**** INFORMATION SUPPLIED

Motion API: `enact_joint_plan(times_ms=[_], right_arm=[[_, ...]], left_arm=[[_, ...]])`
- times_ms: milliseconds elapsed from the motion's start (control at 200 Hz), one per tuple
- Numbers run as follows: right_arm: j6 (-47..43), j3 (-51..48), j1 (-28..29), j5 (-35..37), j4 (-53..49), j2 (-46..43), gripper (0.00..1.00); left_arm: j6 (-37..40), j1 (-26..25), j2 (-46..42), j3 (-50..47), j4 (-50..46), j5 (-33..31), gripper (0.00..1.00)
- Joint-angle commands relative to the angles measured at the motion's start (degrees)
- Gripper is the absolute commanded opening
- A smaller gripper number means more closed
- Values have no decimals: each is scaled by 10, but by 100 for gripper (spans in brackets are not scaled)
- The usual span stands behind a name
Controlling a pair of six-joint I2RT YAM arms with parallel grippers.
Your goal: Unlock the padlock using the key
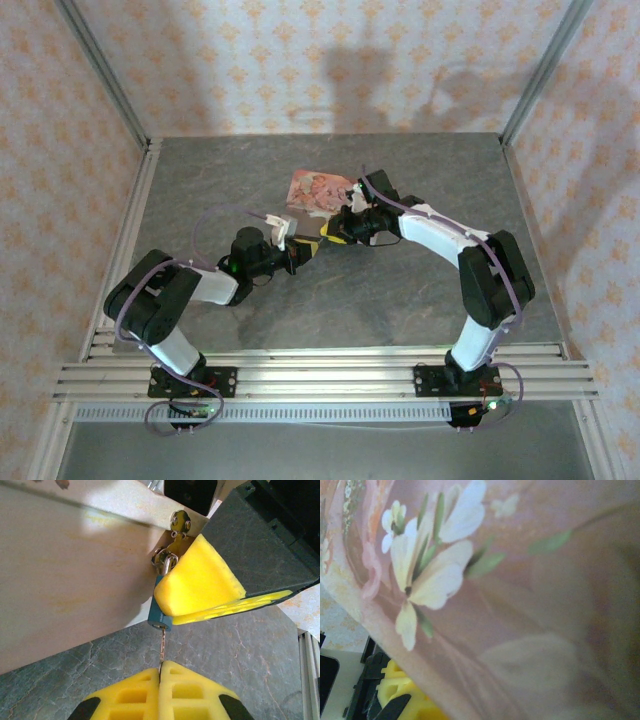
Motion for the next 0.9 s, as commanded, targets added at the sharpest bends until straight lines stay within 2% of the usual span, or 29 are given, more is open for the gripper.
enact_joint_plan(times_ms=[0, 646, 756, 856, 896], right_arm=[[11, 8, -2, -32, 20, -4, 0], [9, 5, -2, -34, 20, -7, 0], [-6, 6, 2, 15, -11, -15, 0], [-24, 18, 31, 135, -65, -26, 0], [-27, 23, 48, 186, -84, -25, 3]], left_arm=[[12, -5, -23, -6, 13, -12, 0], [-6, -4, -3, 2, 31, -32, 0], [5, -3, -13, -11, 13, -40, 0], [21, -3, -30, -24, -26, -52, 0], [29, -3, -37, -26, -46, -55, 0]])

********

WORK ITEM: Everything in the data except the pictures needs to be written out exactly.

OUTPUT OF THE TASK:
Motion API: `enact_joint_plan(times_ms=[_], right_arm=[[_, ...]], left_arm=[[_, ...]])`
- times_ms: milliseconds elapsed from the motion's start (control at 200 Hz), one per tuple
- Numbers run as follows: right_arm: j6 (-47..43), j3 (-51..48), j1 (-28..29), j5 (-35..37), j4 (-53..49), j2 (-46..43), gripper (0.00..1.00); left_arm: j6 (-37..40), j1 (-26..25), j2 (-46..42), j3 (-50..47), j4 (-50..46), j5 (-33..31), gripper (0.00..1.00)
- Joint-angle commands relative to the angles measured at the motion's start (degrees)
- Gripper is the absolute commanded opening
- A smaller gripper number means more closed
- Values have no decimals: each is scaled by 10, but by 100 for gripper (spans in brackets are not scaled)
- The usual span stands behind a name
Controlling a pair of six-joint I2RT YAM arms with parallel grippers.
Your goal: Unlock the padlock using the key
Motion for the next 0.9 s, as commanded, targets added at the sharpest bends until straight lines stay within 2% of the usual span, or 29 are given, more is open for the gripper.
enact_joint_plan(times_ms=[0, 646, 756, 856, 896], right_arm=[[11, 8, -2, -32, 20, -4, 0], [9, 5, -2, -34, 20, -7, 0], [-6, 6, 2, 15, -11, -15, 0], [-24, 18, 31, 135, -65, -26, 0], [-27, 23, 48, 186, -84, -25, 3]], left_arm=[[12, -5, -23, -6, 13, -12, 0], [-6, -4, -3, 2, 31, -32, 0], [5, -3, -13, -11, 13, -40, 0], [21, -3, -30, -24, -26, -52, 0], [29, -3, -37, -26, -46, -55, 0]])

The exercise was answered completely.